> TASK OBJECTIVE
Exact copies of the lines below, from the one with "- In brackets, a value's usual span" up to and including the one with "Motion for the", are what this calls for; leave out pictures.

> RECORDED DATA
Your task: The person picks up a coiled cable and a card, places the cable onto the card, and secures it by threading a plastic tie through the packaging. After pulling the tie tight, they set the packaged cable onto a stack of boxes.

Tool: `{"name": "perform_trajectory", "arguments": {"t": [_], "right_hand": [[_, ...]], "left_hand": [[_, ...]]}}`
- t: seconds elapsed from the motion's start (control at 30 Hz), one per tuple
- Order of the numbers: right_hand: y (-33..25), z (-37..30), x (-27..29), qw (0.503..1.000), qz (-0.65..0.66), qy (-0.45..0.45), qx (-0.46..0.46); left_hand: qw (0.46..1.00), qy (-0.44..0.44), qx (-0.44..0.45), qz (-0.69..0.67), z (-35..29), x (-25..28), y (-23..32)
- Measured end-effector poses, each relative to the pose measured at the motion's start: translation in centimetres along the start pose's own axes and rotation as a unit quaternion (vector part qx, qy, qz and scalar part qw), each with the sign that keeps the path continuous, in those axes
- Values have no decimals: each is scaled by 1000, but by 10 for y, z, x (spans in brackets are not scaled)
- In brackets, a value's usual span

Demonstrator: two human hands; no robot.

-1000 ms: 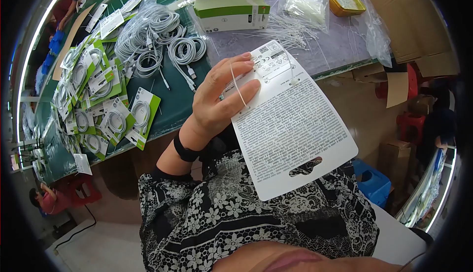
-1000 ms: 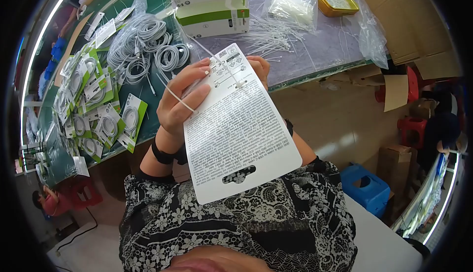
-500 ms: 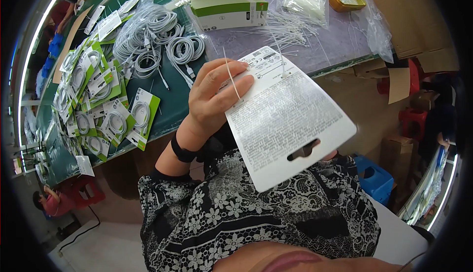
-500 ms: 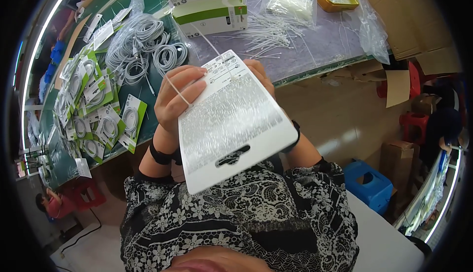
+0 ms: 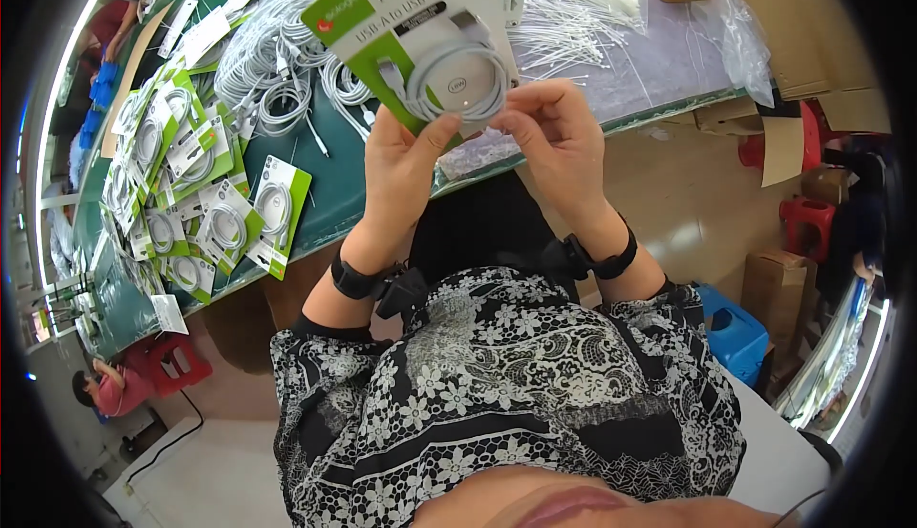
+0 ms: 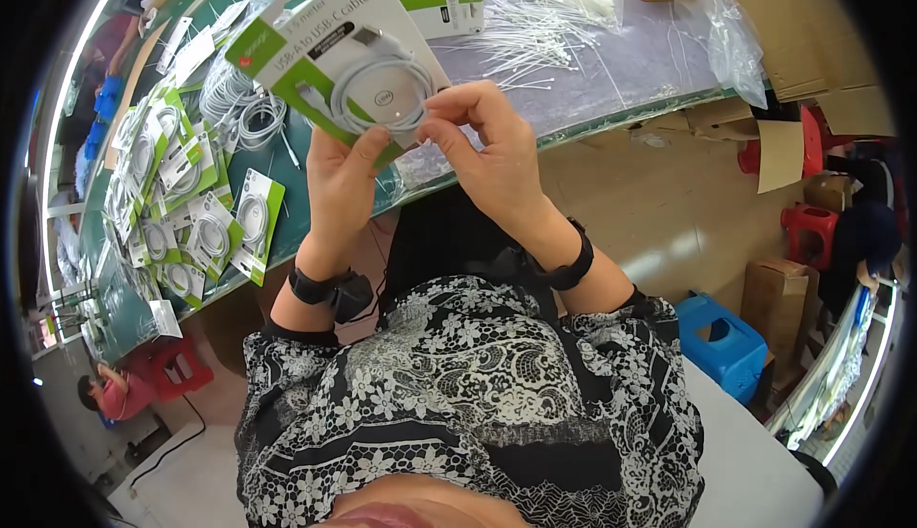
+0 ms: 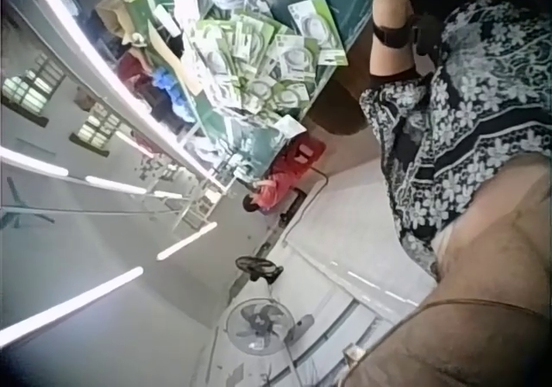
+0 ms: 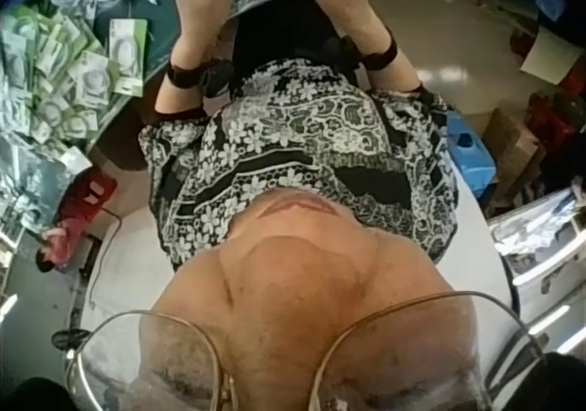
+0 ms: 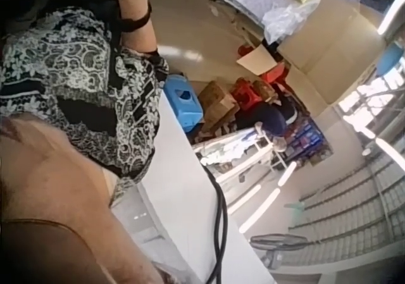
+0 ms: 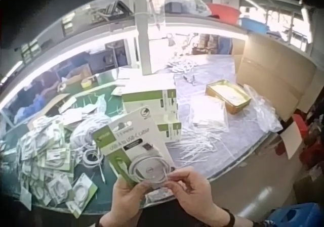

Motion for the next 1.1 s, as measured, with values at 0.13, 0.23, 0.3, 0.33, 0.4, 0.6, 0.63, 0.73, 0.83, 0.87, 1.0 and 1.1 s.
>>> {"name": "perform_trajectory", "arguments": {"t": [0.13, 0.23, 0.3, 0.33, 0.4, 0.6, 0.63, 0.73, 0.83, 0.87, 1.0, 1.1], "right_hand": [[-11, 6, 1, 932, -333, -10, 145], [-24, 5, -3, 909, -393, -16, 138], [-24, 5, -5, 896, -423, -18, 134], [-23, 6, -5, 890, -433, -20, 141], [-23, 9, -6, 878, -453, -24, 154], [-25, 11, -7, 876, -458, -38, 145], [-25, 11, -8, 874, -462, -40, 144], [-24, 11, -8, 871, -468, -45, 142], [-24, 11, -8, 869, -472, -50, 140], [-23, 11, -9, 870, -470, -52, 138], [-25, 10, -11, 872, -468, -59, 134], [-28, 10, -11, 871, -470, -66, 129]], "left_hand": [[996, 6, 30, -88, 3, 1, 2], [996, 14, 27, -84, 4, 2, 0], [996, 17, 25, -82, 4, 3, -3], [997, 17, 17, -75, 3, 4, -5], [998, 16, 1, -62, 3, 5, -6], [1000, 12, -19, -19, 2, 5, -4], [1000, 11, -19, -6, 2, 5, -4], [1000, 11, -21, 4, 2, 5, -4], [1000, 11, -26, 0, 1, 5, -5], [1000, 12, -28, -3, 1, 5, -6], [999, 15, -37, -5, 0, 5, -7], [999, 18, -45, 0, -1, 4, -6]]}}
Point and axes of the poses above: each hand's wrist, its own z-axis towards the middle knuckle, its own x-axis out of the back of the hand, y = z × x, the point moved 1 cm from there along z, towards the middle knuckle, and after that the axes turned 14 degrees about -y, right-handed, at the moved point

> ANSWER TO THIS TASK
- In brackets, a value's usual span

Demonstrator: two human hands; no robot.

-1000 ms: 
-1000 ms: 
-500 ms: 
-500 ms: 
+0 ms: 
+0 ms: 
+0 ms: 
+0 ms: 
+0 ms: 
+0 ms: 

Motion for the next 1.1 s, as measured, with values at 0.13, 0.23, 0.3, 0.33, 0.4, 0.6, 0.63, 0.73, 0.83, 0.87, 1.0 and 1.1 s.

No more output is needed.